- _Instructions to follow_
From first line to last, transcribe the listing exactly and skip any image.

- _Dataset excerpt_

※ ※ ※

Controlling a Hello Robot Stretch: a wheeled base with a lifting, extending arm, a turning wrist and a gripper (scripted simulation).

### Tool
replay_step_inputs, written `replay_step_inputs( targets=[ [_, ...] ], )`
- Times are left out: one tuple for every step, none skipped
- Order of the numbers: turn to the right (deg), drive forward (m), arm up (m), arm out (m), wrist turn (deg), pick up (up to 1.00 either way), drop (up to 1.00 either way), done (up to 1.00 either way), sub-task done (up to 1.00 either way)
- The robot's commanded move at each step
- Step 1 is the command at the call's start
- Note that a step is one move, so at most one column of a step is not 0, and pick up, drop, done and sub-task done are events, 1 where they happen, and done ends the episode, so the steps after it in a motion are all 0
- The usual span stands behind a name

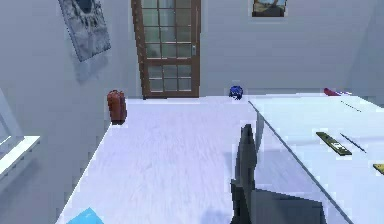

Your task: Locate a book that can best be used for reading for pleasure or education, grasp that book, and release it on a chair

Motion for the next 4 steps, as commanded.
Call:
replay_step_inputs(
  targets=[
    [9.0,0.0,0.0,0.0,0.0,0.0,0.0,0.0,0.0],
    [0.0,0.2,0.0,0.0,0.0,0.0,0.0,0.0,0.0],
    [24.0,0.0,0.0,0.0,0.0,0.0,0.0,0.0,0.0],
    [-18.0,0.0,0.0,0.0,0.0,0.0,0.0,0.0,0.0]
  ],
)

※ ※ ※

- _The completed task_
Controlling a Hello Robot Stretch: a wheeled base with a lifting, extending arm, a turning wrist and a gripper (scripted simulation).

### Tool
replay_step_inputs, written `replay_step_inputs( targets=[ [_, ...] ], )`
- Times are left out: one tuple for every step, none skipped
- Order of the numbers: turn to the right (deg), drive forward (m), arm up (m), arm out (m), wrist turn (deg), pick up (up to 1.00 either way), drop (up to 1.00 either way), done (up to 1.00 either way), sub-task done (up to 1.00 either way)
- The robot's commanded move at each step
- Step 1 is the command at the call's start
- Note that a step is one move, so at most one column of a step is not 0, and pick up, drop, done and sub-task done are events, 1 where they happen, and done ends the episode, so the steps after it in a motion are all 0
- The usual span stands behind a name


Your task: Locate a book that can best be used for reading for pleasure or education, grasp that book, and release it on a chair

Motion for the next 4 steps, as commanded.
Call:
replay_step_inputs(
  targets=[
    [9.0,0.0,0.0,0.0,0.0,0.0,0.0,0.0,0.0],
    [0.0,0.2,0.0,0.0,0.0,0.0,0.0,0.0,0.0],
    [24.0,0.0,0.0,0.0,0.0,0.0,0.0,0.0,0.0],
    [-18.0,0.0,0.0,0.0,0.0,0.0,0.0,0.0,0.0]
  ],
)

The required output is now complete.